This February marked the 20th anniversary of Black History Month, first introduced through a motion in the House of Commons in 1995 by Jean Augustine, the first black woman elected to Parliament.
According to the Government of Canada’s website, Black History Month, “celebrates the many achievements and contributions of black Canadians who, throughout history, have done so much to make Canada the culturally diverse, compassionate, and prosperous nation it is today.”
Several clubs at Brock organized a variety of events to celebrate Black History Month and brought awareness about issues surrounding perceptions of black people and racism.
The Brock East African Student Association (BEASA), hosted an open mic night on Feb. 3 which showcased the student talent at Brock and featured some African dancing and spoken word performances dealing with black issues. The club also screened the documentary The Black Power Mixtape on Feb. 25 that highlighted the Black Power movement in the 60s and prominent black rights activists. There was also a discussion after the movie about the power of voices and speaking up.
“There are things that happened in the 60s that are still relevant today and it’s important to shed light on these issues,” said Sarah Ibrahim, President of BEASA. “We have the power to build and destroy a community with our voices.”
The Brock University Ghana Association (BUGA) collaborated with Young, Black, and Educated (YBE) to run a Black Beauty Campaign which talked about beauty, racism, and black empowerment.

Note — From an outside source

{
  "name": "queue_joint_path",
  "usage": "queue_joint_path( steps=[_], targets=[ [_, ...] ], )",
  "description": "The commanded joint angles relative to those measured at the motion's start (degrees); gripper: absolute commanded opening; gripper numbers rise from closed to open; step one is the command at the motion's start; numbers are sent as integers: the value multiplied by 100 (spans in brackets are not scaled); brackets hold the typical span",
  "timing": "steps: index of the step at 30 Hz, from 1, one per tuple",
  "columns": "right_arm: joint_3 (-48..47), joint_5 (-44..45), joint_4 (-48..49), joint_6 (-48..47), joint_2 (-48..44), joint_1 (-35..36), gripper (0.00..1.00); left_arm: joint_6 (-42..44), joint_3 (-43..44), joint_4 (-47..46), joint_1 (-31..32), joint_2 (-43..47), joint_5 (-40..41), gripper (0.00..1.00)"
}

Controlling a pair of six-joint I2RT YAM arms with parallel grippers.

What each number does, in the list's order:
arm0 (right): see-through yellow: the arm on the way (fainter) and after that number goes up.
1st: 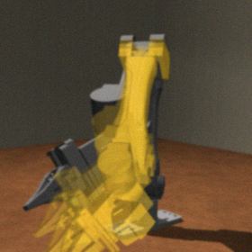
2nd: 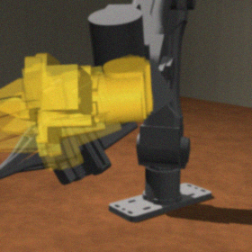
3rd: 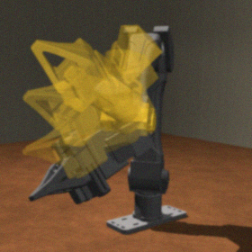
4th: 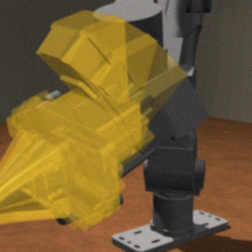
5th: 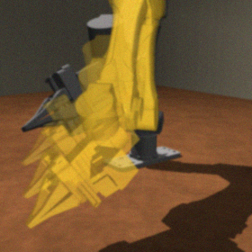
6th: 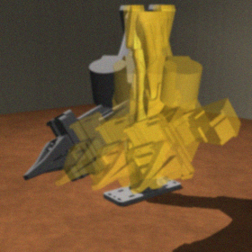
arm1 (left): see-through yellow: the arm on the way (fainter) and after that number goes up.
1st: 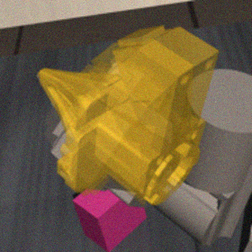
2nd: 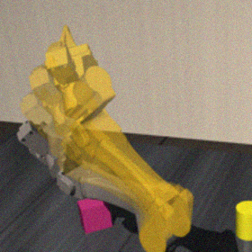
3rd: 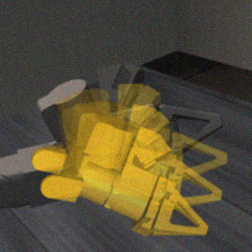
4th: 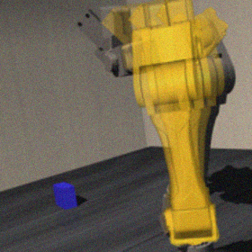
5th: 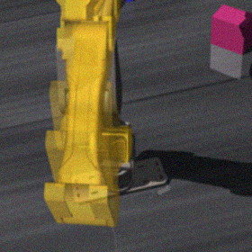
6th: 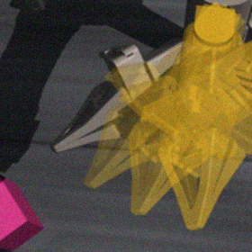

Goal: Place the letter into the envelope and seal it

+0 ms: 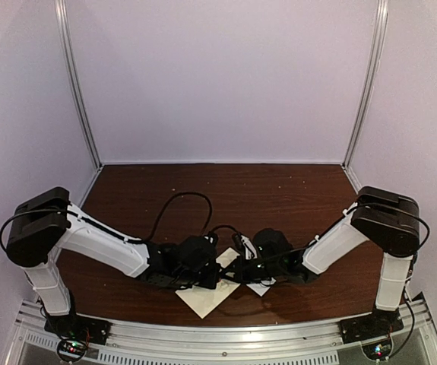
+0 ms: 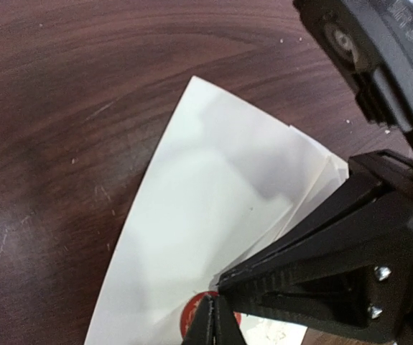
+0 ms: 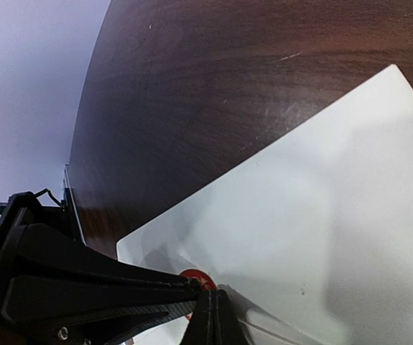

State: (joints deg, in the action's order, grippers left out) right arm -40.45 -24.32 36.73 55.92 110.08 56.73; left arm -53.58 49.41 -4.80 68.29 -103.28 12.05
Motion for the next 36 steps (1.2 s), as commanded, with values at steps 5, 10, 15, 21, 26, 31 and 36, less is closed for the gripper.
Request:
queue_joint_path(
  steps=[5,10,15,21,26,31,36],
  targets=[
    [19,183,-247,0,197,-31,0,-198,-353,-314,-36,-165,-177,0],
    [18,182,-253,6,187,-28,0,-213,-398,-338,-30,-237,-221,0],
    [11,201,-365,-22,9,-38,0,-248,-474,-307,-27,-246,-254,0],
    [-178,473,-1092,-343,-454,-58,14,-301,-590,-314,-31,-241,-292,0],
    [-300,715,-1585,-610,-853,-61,15,-279,-574,-336,-26,-239,-299,0],
    [-278,554,-1527,-593,-949,-35,2,-263,-555,-342,-26,-237,-309,0],
    [-407,313,-1337,-499,-717,67,0,-259,-562,-339,-26,-234,-317,0]
  ],
)
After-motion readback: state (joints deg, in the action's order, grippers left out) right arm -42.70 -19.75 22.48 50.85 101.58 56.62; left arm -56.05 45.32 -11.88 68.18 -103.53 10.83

“In western society, European standards of beauty are the epitome of beauty but this is a falsified notion,” said Kattawe Henry, founder of YBE. “We wanted to promote black beauty and black features on campus and remind students that black is beautiful. It is so important to encourage that discourse to everyone so they can expand their ideas of beauty. We wanted to ask how and why blackness is removed from the beauty ideals of society.”
Despite the fact that this year saw the 20th anniversary of Black History Month, a significant landmark, there was very little response or effort from the university itself to acknowledge this celebration. Black History Month is important because it attempts to create a more inclusive Canadian culture by emphasizing its diversity as well as raising awareness for a group of people that have suffered, and are still suffering, from racism and devaluation.
“If you look at the history of black people, we have not had the opportunity to be in the mainstream culture. We’re always a sect, an other,” said Sheiba Manso. “Until [black culture] gets celebrated as a part of Canadian culture as a whole, it needs to be emphasized even more.”
The fact that Brock has such a variety of clubs and students passionate about these issues is a testament to its diversity. Unfortunately, racism, especially in the form of insensitive comments and actions, still persists on campus. Just last year, the Blackface incident caused a social media scandal and, to many, suggested that the university is not doing its part to raise awareness and properly educate students. Clubs such as BEASA, BUGA, YBE, and the Roots African Caribbean Society are making a great effort in holding events not just in February, but throughout the year that celebrate the history and culture of black people, so there are plenty of opportunities for Brock students to truly educate themselves.
“It would be nice if people felt comfortable enough to come to Black History events, even if they’re not black,” said Manso.
Last year, the United Nations declared the decade of 2015 to 2024 the International Decade for People of African Descent. It’s purpose is to, “underline the important contribution made by people of African descent to our societies and to propose concrete measures to promote their full inclusion and to combat racism, racial discrimination, xenophobia, and related intolerances.”
As the generation which is about to enter the workforce and make its way into positions of power and influence, it is our responsibility as university students, whatever our race, to recognize and participate in these efforts. Perhaps we can one day say to our children that we were the enlightened generation that put an end to racism.